Dodie’s instinct was to hide him, to find somewhere he would be safe. So she chose a little-used path that headed in the direction of the beach, leaving behind the houses and the hazy neon lights of an occasional late-night bar where people might be searching for him. It seemed to take forever but finally they reached the point she was aiming for—a sandy track that branched off and twisted away through a dense fringe of coconut palms edging the shoreline. She breathed in the warm humid air with relief.
“All right, Mr. Morrell?”
“All right,” he grunted.
She was killing him. He didn’t say it, but she knew it was true. She was killing him. She couldn’t go on.
“Enough of this,” she announced.
With her heart thumping she edged him over to one of the palm trees that looped drunkenly over the track, its trunk a slender black streak against the velvet of the night sky.
“Sit down.”
He needed no second bidding. His knees buckled and he sank to the ground in an untidy sprawl. With care she sat him so that his back was propped against the slope of the trunk, checked that he was still breathing, and hoped that he wouldn’t fall over.
“You’ll be safe here,” she assured him.
There was a silence, a moment when neither breathed, both wanting to believe her words, before he murmured with elaborate southern courtesy, “Thank you kindly for your help, ma’am.”
“I’m leaving you now.”
He managed a nod. “Good-bye.”
“Don’t worry, I’ll be back.”
She removed her cardigan and tied it tightly around his middle. There was a smell to him now, not just the blood or the rum, a smell of something bad. It was the sour stench of terror. She recognized it because she had smelled it on herself the day her father had waded into the wide turquoise waters of a Bahamian beach and announced, “Wait here, poppet. I’m going to swim back to England.”
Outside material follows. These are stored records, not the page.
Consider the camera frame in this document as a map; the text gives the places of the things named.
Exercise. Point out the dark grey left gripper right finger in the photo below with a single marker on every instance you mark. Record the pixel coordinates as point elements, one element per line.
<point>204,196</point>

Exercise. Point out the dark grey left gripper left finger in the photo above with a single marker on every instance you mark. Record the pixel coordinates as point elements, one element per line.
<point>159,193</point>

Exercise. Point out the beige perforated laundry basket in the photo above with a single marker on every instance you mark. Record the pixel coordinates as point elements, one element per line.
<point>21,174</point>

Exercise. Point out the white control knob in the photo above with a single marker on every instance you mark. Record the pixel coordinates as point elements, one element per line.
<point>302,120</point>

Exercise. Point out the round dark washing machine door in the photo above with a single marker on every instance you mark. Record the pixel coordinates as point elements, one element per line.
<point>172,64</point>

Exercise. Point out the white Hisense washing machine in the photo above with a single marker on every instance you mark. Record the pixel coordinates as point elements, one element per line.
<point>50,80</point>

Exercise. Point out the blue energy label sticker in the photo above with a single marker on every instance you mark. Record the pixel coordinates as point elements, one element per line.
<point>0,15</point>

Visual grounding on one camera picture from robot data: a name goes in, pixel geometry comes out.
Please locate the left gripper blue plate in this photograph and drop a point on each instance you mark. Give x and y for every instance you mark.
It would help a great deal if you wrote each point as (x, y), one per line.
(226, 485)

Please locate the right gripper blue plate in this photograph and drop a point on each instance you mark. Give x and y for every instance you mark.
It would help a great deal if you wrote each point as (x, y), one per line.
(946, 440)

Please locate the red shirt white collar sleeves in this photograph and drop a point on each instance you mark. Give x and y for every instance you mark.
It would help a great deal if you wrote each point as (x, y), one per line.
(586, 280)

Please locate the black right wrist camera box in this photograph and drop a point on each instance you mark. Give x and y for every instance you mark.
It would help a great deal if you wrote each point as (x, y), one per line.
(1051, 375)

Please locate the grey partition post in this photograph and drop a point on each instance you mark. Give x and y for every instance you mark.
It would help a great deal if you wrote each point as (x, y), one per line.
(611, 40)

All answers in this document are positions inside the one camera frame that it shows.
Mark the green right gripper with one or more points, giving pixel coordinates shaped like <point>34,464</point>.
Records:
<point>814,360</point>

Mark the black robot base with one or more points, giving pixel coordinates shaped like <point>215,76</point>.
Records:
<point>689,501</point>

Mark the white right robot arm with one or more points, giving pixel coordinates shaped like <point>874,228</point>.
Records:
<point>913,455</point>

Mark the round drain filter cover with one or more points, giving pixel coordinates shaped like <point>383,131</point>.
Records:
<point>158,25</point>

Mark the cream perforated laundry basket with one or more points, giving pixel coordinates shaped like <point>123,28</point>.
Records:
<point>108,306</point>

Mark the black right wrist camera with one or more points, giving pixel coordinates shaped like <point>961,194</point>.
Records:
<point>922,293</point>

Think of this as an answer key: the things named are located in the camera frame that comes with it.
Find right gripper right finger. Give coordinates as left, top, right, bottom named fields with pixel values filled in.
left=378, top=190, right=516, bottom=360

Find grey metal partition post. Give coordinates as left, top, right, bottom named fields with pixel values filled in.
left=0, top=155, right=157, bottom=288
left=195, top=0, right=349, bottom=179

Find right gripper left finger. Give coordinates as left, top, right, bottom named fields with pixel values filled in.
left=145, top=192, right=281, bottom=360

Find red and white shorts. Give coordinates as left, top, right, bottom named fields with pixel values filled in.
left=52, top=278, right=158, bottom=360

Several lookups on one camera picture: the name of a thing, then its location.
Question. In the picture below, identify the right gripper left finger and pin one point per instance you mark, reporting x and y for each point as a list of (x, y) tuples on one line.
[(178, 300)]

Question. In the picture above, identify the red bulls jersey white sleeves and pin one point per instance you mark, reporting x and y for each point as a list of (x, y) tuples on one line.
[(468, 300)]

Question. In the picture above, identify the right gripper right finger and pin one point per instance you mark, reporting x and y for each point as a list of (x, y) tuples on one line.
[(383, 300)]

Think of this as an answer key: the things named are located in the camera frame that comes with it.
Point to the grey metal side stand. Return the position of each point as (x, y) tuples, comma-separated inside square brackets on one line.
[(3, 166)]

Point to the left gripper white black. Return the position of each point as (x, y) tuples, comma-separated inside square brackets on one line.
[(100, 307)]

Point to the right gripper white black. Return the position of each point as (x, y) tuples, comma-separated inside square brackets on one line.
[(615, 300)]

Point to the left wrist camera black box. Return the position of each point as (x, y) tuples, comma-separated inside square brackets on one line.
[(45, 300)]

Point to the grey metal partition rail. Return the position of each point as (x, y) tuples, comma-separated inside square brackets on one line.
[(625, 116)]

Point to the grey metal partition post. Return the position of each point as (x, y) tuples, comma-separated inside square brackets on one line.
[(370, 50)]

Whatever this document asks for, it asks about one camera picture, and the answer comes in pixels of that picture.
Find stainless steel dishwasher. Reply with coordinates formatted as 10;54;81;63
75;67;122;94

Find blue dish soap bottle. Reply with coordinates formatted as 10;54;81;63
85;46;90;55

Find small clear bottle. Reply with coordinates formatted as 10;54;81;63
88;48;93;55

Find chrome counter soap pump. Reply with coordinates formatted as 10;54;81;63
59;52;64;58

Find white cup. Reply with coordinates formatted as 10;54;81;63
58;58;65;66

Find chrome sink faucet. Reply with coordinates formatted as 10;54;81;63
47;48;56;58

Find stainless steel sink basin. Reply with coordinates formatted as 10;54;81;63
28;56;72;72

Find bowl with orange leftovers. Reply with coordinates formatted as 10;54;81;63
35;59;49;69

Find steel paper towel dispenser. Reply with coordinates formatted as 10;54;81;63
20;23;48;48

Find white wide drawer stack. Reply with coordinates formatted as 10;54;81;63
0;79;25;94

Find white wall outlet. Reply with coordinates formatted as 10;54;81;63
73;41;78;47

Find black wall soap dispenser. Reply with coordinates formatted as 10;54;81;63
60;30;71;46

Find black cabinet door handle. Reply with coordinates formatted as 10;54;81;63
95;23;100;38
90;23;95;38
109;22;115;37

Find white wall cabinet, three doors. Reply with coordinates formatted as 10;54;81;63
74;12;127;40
In the lonely darkness under the palm trees, Dodie felt a rush of sorrow for this wounded stranger and wrapped her arms around him, while above their heads palm fronds shuffled in the salty breeze that came exploring off the ocean.
“Trust me,” she whispered in his ear.
“There’s no need to lie. You’ve helped me this far and I’m grateful.”
She shook her head. “I’m only going to find you some transport, Mr. Morrell. You can’t walk anymore.” She sat back on her heels and patted his shoulder awkwardly, aware that he didn’t believe her. “Just sit tight. I’ll be as quick as I can.” She even managed a smile of sorts. “Don’t go running off anywhere, will you?”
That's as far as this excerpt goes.